Protection can be taken for 12.5 m/s speed and above so that the turbine is not damaged.
* Windspeed & Wind direction Ang
# scatter plot windspeed&windDirAng
plt.scatter(WTG40.windspeed,WTG40.windDirAng,color="red",label="WTG40",alpha= 0.5)
plt.scatter(WTG34.windspeed,WTG34.windDirAng,color="green",label="WTG34",alpha= 0.3)
plt.xlabel("windspeed")
plt.ylabel("windDirAng")
plt.legend()
plt.show()
Here we see from which angle the wind is stronger.
The turbine generally gets more wind at 180° and 0° angles.
We see that there is density especially at 180°.
It seems that the WTG 40 turbine receives better winds between 250°-325°.
* Power & Wind direction Ang
# scatter plot power&windDirAng
plt.scatter(WTG40.power,WTG40.windDirAng,color="red",label="WTG40",alpha= 0.5)

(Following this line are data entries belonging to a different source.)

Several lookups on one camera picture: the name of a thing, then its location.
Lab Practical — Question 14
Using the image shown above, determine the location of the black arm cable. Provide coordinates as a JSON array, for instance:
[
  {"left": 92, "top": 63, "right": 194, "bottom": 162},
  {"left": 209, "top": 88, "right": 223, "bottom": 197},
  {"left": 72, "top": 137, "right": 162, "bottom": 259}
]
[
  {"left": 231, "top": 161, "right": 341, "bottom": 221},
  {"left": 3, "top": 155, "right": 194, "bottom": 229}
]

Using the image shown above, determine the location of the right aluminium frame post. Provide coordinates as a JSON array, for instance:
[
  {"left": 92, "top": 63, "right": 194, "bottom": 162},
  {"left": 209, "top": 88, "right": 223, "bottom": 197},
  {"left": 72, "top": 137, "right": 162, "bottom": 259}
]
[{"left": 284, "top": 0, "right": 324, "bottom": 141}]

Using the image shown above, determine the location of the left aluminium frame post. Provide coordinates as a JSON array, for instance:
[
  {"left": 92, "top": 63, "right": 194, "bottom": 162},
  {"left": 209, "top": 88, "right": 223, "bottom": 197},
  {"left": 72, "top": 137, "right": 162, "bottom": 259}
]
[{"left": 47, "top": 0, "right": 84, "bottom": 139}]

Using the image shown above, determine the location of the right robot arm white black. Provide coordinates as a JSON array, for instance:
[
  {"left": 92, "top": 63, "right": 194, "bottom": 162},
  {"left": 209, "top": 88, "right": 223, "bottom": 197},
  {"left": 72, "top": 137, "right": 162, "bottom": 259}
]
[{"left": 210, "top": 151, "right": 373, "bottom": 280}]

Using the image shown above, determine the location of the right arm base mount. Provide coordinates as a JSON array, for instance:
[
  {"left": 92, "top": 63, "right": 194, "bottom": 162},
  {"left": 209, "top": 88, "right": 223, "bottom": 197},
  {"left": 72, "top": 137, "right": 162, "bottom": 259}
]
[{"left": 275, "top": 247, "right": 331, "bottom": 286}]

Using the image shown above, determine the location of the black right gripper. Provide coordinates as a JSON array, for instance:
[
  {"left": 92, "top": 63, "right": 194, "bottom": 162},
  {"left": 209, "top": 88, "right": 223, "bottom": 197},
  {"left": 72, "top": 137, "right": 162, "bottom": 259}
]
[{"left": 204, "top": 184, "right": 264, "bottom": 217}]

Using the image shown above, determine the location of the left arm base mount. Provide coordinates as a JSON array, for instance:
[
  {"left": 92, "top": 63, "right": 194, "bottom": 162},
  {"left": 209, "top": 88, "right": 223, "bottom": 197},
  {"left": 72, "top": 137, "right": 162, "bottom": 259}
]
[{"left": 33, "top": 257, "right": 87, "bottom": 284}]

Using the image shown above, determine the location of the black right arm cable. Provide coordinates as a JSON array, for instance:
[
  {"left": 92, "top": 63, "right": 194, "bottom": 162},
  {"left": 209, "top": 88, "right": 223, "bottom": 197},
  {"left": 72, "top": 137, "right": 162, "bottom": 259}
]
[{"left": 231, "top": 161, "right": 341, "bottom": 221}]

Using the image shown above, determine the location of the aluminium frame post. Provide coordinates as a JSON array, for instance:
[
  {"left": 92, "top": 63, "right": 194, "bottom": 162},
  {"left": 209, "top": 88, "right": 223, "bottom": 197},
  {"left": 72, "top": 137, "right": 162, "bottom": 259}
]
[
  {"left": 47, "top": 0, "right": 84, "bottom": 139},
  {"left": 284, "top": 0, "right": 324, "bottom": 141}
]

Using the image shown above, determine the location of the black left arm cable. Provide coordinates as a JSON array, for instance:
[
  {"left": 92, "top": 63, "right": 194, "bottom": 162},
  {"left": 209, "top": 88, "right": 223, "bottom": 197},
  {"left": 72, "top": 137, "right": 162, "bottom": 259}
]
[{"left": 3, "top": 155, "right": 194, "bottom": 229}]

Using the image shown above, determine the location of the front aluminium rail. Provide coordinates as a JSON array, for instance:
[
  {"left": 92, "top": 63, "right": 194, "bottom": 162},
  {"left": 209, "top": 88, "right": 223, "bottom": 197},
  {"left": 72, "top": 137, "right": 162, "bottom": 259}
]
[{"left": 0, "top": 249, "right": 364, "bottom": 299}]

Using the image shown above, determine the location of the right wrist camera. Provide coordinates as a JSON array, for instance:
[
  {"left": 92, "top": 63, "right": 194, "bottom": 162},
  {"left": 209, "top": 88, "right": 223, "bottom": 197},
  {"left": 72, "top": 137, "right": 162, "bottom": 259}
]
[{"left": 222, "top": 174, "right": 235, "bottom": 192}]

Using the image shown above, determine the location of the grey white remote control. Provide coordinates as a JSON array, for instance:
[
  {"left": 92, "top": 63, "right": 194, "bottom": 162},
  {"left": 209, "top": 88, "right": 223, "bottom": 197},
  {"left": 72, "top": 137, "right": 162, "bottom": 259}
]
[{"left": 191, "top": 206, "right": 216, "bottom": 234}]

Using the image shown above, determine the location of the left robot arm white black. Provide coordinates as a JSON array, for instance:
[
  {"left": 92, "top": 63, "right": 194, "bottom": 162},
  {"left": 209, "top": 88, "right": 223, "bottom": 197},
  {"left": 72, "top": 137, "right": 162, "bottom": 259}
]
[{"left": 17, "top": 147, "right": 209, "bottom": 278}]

plt.scatter(WTG34.power,WTG34.windDirAng,color="green",label="WTG34",alpha= 0.3)
plt.xlabel("power")
plt.ylabel("windDirAng")
plt.legend()
plt.show()
Turbine generally produces higher energy at 180° and 0° angles.
We see that there is volume especially at 180°.
It seems that most of the energy produced here is at 180.
Finally, in two weeks I do so many things with ISTDSA thanks to everyone for their contribution.